Infoseek 楽天

ピッチャーが投げた5万5026球、判断ミスは21球…韓国プロ野球で導入された「ロボット審判」

KOREA WAVE 2024年7月30日 8時0分

【KOREA WAVE】
KBOが6月から各放送局に提供しているABS 3D資料=TVING、KBOユーチューブキャプチャー(c)KOREA WAVE

世界のトップリーグで初めて今季から「自動投球判定システム」、いわゆる「ロボット審判」を導入した韓国のプロ野球委員会は28日、3月の開幕からの計185試合を調べた結果、5万5026投球のうち判断ミスの発生件数は21件、99.9%の判読率を記録したと明らかにした。

ロボット審判のおかげで判定が正確になり、ストライクゾーンを巡る議論が下火になった。

ABSは、球場に設置されたカメラと軌道追跡システムが投手の投げたボールの軌跡を追って自動的にストライク、ボールを判別するシステムだ。

判別したAIプログラムがホームプレートの後ろに立っている球審に結果を送出。これを球審が無線イヤホンで受け取り、コールする。

3月にソウルで開催された「2024KBO規定-規則変化メディア説明会」(c)NEWSIS

ABSの学習データは各試合を通じて蓄積されている。「斗山ベアーズ」が103試合で最も多く「起亜タイガース」「サムスンライオンズ」が100試合を突破。残り7球団も1チーム当たりの試合数が95回を超えた。

ABSの導入は、ここ数年間、球審の判定に対する選手団、ファンの不信感が募ったことが背景にある。球審ごとに正方形、長方形、楕円形、台形など多様なストライクゾーンがあり、試合ごとにストライクゾーンが変わるという指摘が続いたためだ。

以前からストライク、ボールの判定は選手・監督を問わず敏感な要素だった。判定は球審の強力な権限であり、これに不満を抱いた選手・監督らが激しい反応を示し、たびたび退場させられた。

2022年KBOストライクゾーンメディア説明会で、ストライクゾーンの変化について説明するホ・ウン審判委員長(c)NEWSIS

捕手出身の元プロ野球選手も「試合の途中でストライクゾーンが何度も変わる場合があった。
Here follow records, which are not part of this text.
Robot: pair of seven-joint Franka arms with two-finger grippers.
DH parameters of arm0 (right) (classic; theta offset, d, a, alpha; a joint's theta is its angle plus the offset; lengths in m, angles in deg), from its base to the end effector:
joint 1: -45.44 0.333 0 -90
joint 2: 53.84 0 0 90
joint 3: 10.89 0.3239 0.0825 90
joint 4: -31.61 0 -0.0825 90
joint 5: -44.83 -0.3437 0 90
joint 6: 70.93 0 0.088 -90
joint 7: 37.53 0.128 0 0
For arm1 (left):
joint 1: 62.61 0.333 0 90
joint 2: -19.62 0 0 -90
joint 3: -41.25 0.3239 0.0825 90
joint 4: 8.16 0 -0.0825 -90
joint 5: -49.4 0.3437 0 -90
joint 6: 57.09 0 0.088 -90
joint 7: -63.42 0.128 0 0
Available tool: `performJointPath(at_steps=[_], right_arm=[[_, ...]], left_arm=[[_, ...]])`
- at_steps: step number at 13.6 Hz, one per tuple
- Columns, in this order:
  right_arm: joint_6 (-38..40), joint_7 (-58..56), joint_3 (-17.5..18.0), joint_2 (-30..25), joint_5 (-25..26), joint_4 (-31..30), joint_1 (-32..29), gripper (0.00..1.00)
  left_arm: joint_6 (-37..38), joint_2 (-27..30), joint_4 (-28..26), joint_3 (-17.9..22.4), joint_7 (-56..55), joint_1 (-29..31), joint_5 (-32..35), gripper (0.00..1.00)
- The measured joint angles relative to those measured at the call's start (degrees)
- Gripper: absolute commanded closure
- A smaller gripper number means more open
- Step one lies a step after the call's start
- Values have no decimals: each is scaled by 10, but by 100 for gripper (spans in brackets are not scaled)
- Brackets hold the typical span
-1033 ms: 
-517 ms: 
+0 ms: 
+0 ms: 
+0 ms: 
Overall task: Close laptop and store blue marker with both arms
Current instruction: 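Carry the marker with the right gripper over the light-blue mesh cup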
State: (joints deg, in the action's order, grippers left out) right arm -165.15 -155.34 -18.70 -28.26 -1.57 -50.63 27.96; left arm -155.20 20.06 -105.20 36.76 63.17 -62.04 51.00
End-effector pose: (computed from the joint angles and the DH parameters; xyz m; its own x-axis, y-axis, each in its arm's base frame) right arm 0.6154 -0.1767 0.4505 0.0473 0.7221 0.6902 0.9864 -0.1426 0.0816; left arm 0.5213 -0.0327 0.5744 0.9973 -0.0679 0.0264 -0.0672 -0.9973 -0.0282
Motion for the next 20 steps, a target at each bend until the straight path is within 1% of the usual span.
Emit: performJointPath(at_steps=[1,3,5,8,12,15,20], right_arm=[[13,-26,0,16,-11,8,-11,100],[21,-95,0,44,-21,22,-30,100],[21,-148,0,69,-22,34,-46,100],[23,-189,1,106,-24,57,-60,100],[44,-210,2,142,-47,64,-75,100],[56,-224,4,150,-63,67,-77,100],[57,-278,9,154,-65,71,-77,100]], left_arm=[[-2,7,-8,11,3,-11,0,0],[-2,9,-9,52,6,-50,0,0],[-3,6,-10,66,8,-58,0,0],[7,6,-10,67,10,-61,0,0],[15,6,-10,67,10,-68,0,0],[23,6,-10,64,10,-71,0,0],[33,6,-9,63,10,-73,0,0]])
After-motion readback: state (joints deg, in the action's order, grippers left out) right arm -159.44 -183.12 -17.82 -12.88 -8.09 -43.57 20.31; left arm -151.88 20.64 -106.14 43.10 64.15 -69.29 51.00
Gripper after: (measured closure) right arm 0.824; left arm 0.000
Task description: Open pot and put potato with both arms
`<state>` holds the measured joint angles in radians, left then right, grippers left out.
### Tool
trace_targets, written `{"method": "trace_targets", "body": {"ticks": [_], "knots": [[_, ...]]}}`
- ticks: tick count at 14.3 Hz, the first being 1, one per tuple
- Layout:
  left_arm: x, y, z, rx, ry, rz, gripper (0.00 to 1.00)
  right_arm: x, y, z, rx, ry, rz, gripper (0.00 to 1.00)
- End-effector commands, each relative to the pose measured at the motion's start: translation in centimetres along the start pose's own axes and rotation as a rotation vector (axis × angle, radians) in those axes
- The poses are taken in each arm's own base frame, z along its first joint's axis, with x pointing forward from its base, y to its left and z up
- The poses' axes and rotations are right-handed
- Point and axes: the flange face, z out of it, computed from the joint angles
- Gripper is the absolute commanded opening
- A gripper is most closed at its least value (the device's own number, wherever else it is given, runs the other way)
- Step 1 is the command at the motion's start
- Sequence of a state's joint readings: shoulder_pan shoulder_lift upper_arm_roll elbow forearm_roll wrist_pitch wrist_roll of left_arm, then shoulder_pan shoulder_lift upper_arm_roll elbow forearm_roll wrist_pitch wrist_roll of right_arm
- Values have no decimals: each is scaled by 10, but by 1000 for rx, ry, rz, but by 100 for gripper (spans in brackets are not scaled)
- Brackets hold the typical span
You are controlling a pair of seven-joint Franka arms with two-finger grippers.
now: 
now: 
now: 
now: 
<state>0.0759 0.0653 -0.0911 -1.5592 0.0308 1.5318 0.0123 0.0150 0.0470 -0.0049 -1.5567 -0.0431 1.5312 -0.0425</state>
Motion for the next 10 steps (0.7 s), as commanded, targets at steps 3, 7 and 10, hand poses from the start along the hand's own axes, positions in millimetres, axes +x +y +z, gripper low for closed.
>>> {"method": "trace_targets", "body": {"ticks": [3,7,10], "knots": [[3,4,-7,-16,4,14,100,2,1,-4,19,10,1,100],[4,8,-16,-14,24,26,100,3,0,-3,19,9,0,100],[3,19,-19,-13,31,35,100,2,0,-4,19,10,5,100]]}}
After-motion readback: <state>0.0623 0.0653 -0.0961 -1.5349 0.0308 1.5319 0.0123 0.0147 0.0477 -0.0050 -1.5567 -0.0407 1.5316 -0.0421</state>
審判が早く退勤しなければならない時は、打者として疑わしい判定がたびたび出てきた」と振り返る。

ABS導入後、野球業界は頭を悩ませていたさまざまな問題が解決され、歓迎する雰囲気だ。

ハンファイーグルスのパク・ヨンジン2軍監督は「投手の投げたボールがゾーンに掛ければ自動的にストライクになるので、投手・捕手間のストレスが少なくなったようだ。優秀な選手やベテランには判定が甘い傾向があったが、そのようなことがなくなり、野球が公正になったと思う」と話した。

KBOは、ABSが判断するストライクゾーンは左右47.18cmに固定されたと説明した。幅43.18cmのホームプレートより、両サイドに2cmずつ伸びた大きさだ。上下の基準は、選手の身長をあらかじめ測った後、膝から脇を基準に選手別にストライクゾーンを指定する。また、6月から各放送局にABS 3Dモデルを提供し、ABS判定に対する理解度を高めている。

SPOTVのイ・デヒョン解説委員は6月、「球審が判定していた時代には、点差が広がった状況では投手に有利となるよう(ストライク)ゾーンが広がる傾向があったが、今年はABS判定で一様にゾーンが維持され、見逃し判定が消えた」と評価した。

一方、長所だけではない。AIとカメラを利用した技術であるだけに、二つのうち一つに問題が生じれば、判定に困難が生じる。4月には球場に現れた虫の群れがカメラを覆い、判定に誤りが生じたこともあった。この問題を解決するため、球場側は殺虫スプレーを備えるなどしている。